While many investors are focusing on traditional sources of value— financials, energy stocks, and more — I propose looking at leisure and entertainment as a potential source of value in these unprecedented times. The Invesco Dynamic Leisure & Entertainment ETF (PEJ US) may provide a potential solution for investors interested in this segment of the economy.

Traditional sector investing drives investors toward e-commerce giants

When investors think about the opportunity presented by the full reemergence of the American consumer, they naturally think of traditional sector investing such as the consumer discretionary sector. However, given the divergence in the economy, more nuance may be required. For example, the SPDR Consumer Discretionary ETF (XLY US) held 22.48% of the portfolio in Amazon at the end of January. While Amazon is certainly consumer-oriented, it has been one of the largest beneficiaries of the “stay home” economy.

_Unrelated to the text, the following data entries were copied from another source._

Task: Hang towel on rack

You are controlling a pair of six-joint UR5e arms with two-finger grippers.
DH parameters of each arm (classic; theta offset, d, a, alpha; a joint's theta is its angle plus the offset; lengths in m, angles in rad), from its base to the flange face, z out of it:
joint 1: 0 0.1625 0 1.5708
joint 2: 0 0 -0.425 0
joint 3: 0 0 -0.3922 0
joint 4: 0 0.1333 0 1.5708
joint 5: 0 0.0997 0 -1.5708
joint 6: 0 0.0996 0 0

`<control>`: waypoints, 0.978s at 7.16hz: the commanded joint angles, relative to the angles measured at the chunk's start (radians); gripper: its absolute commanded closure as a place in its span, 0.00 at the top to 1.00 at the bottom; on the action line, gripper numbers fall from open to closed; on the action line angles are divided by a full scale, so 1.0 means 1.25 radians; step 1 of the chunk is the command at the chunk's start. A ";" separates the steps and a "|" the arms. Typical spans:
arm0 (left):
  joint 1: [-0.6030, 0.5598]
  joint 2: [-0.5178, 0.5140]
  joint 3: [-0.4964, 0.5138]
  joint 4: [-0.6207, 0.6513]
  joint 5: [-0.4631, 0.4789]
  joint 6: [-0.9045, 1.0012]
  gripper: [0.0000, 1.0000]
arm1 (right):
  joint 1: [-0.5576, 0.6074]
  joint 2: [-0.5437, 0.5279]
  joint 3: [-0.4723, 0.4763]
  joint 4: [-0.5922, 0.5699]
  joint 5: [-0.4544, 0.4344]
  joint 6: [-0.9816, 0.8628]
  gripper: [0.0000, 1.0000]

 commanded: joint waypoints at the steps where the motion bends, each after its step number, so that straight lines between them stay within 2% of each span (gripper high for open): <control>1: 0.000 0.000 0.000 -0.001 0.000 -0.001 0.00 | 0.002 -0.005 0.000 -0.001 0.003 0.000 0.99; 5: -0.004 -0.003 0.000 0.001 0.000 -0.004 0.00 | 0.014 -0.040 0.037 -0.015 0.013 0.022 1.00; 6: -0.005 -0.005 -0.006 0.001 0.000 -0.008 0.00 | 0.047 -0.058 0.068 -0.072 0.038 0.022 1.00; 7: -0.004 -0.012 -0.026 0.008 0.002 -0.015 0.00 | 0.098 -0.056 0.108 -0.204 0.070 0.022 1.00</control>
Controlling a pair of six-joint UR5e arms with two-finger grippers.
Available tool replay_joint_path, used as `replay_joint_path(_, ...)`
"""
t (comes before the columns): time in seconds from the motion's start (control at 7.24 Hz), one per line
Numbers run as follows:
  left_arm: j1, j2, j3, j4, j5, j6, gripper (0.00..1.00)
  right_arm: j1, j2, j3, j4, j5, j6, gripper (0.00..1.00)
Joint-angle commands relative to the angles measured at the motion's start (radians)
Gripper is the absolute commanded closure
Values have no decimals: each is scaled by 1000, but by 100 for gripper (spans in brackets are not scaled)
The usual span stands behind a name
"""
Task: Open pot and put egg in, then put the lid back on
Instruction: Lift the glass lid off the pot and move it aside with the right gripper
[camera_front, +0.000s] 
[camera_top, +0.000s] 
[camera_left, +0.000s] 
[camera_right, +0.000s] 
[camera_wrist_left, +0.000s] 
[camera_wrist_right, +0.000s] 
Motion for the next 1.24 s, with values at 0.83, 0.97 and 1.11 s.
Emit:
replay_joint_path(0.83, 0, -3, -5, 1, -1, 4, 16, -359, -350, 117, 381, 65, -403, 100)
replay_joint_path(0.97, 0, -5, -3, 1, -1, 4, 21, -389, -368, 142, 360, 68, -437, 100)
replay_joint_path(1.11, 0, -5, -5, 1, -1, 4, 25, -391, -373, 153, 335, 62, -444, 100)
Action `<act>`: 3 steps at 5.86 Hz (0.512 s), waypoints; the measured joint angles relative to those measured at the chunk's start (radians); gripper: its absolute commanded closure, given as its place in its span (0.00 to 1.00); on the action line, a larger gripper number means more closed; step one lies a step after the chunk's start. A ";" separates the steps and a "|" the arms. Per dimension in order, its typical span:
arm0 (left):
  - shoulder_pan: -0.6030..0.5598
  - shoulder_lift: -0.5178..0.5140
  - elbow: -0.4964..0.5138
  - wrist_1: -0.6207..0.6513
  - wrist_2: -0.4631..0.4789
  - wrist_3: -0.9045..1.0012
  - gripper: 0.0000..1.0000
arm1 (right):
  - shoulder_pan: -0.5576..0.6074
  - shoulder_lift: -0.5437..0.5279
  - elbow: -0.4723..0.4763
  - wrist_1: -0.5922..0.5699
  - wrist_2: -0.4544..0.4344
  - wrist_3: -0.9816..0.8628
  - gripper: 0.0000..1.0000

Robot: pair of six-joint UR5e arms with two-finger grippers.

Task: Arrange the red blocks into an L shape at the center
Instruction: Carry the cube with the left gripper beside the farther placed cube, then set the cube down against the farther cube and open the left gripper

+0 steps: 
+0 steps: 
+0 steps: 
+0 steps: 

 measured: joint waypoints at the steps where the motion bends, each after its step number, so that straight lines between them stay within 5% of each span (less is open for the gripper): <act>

By taking a more nuanced industry approach, investors could potentially target their desired exposure. In the case of PEJ, the fund tracks the Dynamic Leisure & Entertainment Intellidex Index, which focuses squarely on the externally facing consumer. Screening companies through bottom-up revenue data, the index universe ranges from hospitality to entertainment programming, investing in companies such as hotels, restaurants, cruises and airlines, media companies, theme parks, and movie theaters. While media has offered some safe havens during the pandemic, many conglomerates like Disney also stand to benefit from the full re-opening of parks and retail stores. In fact, through segment revenue analysis, we found that PEJ was 61% exposed to in-person activities as of its last rebalance.

Diligent rebalancing and a smart beta process could keep strategies nimble

The Intellidex index series follows a smart beta strategy, focused on fundamentals within each respective industry. By tracking 47 distinct indicators, the index targets five broader factors —price momentum, earnings momentum, quality, management action, and value. Perhaps more importantly, this quantitative model is reapplied quarterly, which may provide the flexibility investors need in a quickly developing economic environment.

The chart below shows the industry exposure of PEJ quarterly over the last five years. Even within a focused industry such as leisure & entertainment, there is a wide array of business lines whose relative weights can shift dramatically over time. Take the airline industry, for example, which has been in the fund 83% of the time over the last five years. During the pandemic, however, the fund made a noticeable shift away from airlines and hotels and into entertainment and media. Because of the diligent rebalance process, different segments can come to the forefront as fundamentals wax and wane.

More importantly, this flexibility could help investors stay nimble as new phases of re-opening occur, as it is entirely possible that we will see a staged recovery. Beginning with their favorite restaurants and bars, consumers will likely be eager to revisit local establishments before they can plan longer trips from home that involve planes, hotels, and cruise ships. By using a smart beta process, investors can rely on the fundamentals to eventually rotate into these areas instead of attempting to time bets within the industry.

Source: Invesco.

In conclusion, as we approach the long-awaited end of the pandemic, investors are eyeing the “go out” economy. Through targeted industry exposure, a smart beta approach, and a diligent quarterly rebalance, the Invesco Dynamic Leisure & Entertainment ETF could provide a solution.

(The views expressed here are those of the author and do not necessarily reflect those of ETF Strategy.)